Only the lines from the one containing "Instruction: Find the" through the end of the records should be retyped, exactly and including both ends; pictures stay out.

- Opening Delimiter -

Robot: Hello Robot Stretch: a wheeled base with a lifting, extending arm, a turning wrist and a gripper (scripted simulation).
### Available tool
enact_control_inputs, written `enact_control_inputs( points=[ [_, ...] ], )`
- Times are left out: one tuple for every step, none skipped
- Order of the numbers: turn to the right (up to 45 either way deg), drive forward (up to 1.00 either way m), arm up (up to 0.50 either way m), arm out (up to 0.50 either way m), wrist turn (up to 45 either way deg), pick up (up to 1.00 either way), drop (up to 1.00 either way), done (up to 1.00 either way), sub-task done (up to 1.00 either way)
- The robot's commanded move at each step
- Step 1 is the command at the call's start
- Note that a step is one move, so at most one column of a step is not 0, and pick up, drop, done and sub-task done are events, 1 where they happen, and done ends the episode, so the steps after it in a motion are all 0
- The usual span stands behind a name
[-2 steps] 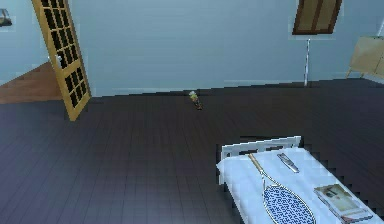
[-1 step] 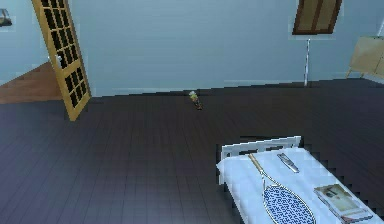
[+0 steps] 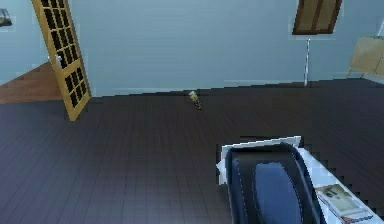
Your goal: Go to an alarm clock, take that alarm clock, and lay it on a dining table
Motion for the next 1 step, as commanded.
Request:
enact_control_inputs(
  points=[
    [-45.0,0.0,0.0,0.0,0.0,0.0,0.0,0.0,0.0]
  ],
)
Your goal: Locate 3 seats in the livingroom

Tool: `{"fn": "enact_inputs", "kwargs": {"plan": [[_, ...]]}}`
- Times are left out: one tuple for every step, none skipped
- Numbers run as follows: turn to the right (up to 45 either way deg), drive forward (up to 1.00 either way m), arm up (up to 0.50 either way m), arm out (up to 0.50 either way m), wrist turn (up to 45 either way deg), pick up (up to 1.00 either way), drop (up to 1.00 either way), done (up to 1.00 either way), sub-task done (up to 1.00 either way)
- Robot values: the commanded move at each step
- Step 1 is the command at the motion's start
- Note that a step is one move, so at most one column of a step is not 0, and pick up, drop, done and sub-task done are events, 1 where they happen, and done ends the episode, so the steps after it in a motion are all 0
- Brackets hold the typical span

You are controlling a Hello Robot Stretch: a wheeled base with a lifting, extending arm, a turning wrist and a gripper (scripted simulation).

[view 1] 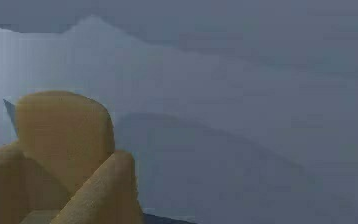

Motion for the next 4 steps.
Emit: {"fn": "enact_inputs", "kwargs": {"plan": [[45.0,0.0,0.0,0.0,0.0,0.0,0.0,0.0,0.0],[45.0,0.0,0.0,0.0,0.0,0.0,0.0,0.0,0.0],[9.0,0.0,0.0,0.0,0.0,0.0,0.0,0.0,0.0],[0.0,0.45,0.0,0.0,0.0,0.0,0.0,0.0,0.0]]}}
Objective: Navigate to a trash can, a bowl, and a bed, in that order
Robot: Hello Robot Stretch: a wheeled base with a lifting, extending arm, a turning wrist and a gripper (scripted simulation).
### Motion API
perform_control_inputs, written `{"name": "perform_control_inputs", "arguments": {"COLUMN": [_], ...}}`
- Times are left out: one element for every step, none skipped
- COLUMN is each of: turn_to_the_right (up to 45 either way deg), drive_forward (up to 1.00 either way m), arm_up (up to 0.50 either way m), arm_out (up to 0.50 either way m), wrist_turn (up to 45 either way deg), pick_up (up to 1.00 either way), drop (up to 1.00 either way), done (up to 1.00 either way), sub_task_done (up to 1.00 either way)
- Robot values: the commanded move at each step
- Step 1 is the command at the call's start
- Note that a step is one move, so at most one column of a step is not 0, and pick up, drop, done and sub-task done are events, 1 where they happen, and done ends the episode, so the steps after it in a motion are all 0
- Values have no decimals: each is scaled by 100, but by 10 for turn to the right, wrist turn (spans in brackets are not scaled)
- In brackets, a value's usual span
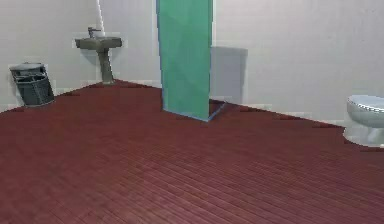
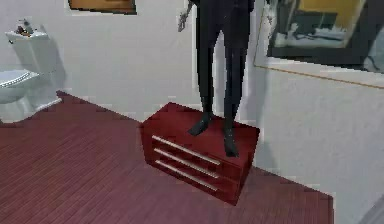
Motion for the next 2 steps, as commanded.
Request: {"name": "perform_control_inputs", "arguments": {"turn_to_the_right": [-450, 0], "drive_forward": [0, 100], "arm_up": [0, 0], "arm_out": [0, 0], "wrist_turn": [0, 0], "pick_up": [0, 0], "drop": [0, 0], "done": [0, 0], "sub_task_done": [0, 0]}}
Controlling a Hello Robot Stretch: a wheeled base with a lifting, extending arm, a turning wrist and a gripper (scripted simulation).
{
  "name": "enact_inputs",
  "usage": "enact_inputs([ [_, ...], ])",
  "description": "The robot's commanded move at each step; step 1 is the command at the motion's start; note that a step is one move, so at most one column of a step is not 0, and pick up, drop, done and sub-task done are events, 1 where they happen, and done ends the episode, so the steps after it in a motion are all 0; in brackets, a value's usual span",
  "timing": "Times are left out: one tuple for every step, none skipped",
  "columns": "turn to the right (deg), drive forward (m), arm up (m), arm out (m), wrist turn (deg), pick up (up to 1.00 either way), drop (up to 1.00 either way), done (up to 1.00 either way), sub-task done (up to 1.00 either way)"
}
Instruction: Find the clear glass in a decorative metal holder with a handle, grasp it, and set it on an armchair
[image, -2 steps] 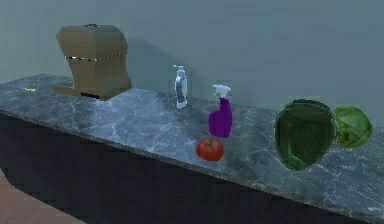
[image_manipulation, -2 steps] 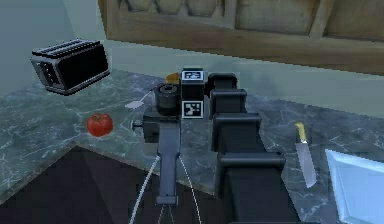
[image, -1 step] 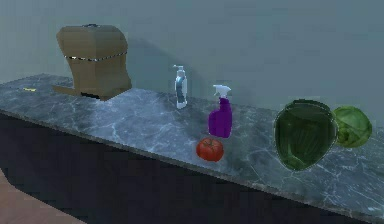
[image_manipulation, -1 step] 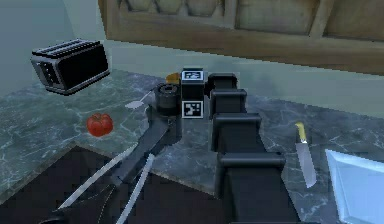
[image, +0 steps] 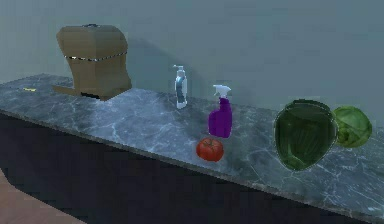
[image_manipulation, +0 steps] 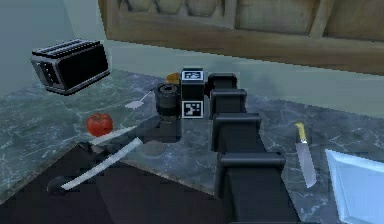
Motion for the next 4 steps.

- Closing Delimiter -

- [RESPONSE BELOW]:
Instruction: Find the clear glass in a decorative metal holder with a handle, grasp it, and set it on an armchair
[image, -2 steps] 
[image_manipulation, -2 steps] 
[image, -1 step] 
[image_manipulation, -1 step] 
[image, +0 steps] 
[image_manipulation, +0 steps] 
Motion for the next 4 steps.

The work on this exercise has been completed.